* _DATA SECTION_:
═══

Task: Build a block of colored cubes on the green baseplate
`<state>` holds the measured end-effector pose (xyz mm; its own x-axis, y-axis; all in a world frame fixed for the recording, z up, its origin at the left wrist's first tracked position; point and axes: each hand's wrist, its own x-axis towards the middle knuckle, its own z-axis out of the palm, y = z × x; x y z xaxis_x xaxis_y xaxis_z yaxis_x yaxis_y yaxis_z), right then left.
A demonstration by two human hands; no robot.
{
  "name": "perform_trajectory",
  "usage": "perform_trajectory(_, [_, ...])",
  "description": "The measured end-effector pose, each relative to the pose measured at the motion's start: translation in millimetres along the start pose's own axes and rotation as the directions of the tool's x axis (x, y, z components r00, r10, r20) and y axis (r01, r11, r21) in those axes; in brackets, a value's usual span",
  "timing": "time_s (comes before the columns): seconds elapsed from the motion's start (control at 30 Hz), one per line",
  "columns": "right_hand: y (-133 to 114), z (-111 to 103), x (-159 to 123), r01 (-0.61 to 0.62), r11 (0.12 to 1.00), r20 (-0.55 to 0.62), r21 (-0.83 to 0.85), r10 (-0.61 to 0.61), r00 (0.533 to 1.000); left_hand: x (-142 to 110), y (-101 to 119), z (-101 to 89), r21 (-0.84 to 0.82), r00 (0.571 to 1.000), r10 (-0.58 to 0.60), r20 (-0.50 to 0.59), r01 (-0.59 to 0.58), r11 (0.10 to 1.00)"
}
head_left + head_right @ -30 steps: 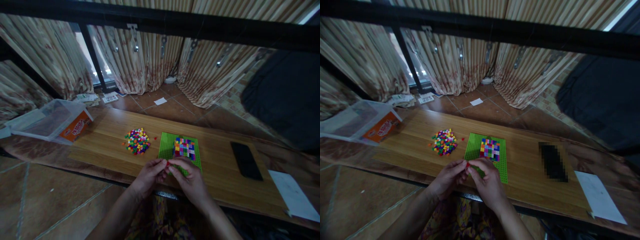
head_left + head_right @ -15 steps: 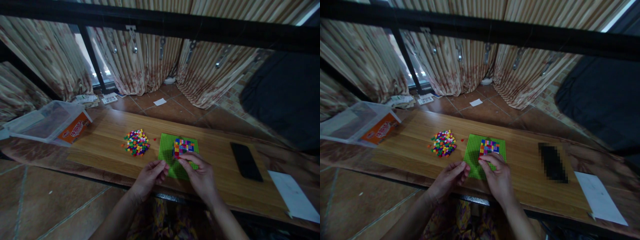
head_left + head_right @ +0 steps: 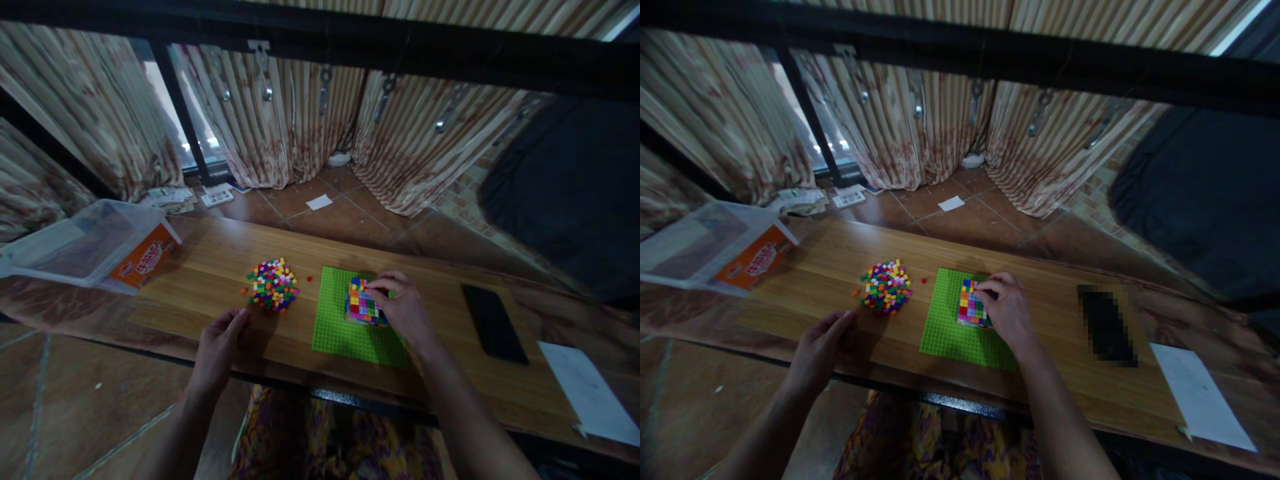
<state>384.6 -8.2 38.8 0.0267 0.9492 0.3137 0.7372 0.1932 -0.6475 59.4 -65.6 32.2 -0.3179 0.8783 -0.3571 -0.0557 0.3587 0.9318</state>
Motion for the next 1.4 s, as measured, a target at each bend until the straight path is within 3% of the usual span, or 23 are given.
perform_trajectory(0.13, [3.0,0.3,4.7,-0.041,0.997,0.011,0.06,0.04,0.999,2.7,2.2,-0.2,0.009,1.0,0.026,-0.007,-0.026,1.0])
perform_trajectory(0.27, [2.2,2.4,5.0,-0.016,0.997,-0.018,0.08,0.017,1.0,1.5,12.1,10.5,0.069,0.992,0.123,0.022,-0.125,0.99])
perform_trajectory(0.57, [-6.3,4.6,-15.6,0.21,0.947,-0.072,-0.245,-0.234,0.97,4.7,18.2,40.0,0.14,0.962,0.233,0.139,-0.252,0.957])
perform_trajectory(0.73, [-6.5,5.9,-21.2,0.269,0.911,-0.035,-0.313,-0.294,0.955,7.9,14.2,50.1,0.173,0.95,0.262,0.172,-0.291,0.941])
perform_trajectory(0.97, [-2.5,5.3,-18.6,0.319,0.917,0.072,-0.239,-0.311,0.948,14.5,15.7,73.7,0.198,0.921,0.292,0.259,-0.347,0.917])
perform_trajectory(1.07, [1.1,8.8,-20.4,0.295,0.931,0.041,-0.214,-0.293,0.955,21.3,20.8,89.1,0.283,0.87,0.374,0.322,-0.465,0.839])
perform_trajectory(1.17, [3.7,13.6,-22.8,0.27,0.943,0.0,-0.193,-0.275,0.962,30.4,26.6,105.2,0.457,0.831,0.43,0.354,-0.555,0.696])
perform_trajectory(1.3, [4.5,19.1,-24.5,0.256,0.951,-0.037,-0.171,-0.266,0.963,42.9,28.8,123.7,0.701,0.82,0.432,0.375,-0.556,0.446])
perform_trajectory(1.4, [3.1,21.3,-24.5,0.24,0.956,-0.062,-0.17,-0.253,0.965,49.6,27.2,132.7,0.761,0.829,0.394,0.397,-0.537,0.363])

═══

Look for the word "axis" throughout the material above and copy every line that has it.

`<state>` holds the measured end-effector pose (xyz mm; its own x-axis, y-axis; all in a world frame fixed for the recording, z up, its origin at the left wrist's first tracked position; point and axes: each hand's wrist, its own x-axis towards the middle knuckle, its own z-axis out of the palm, y = z × x; x y z xaxis_x xaxis_y xaxis_z yaxis_x yaxis_y yaxis_z), right then left.
  "description": "The measured end-effector pose, each relative to the pose measured at the motion's start: translation in millimetres along the start pose's own axes and rotation as the directions of the tool's x axis (x, y, z components r00, r10, r20) and y axis (r01, r11, r21) in those axes; in brackets, a value's usual span",

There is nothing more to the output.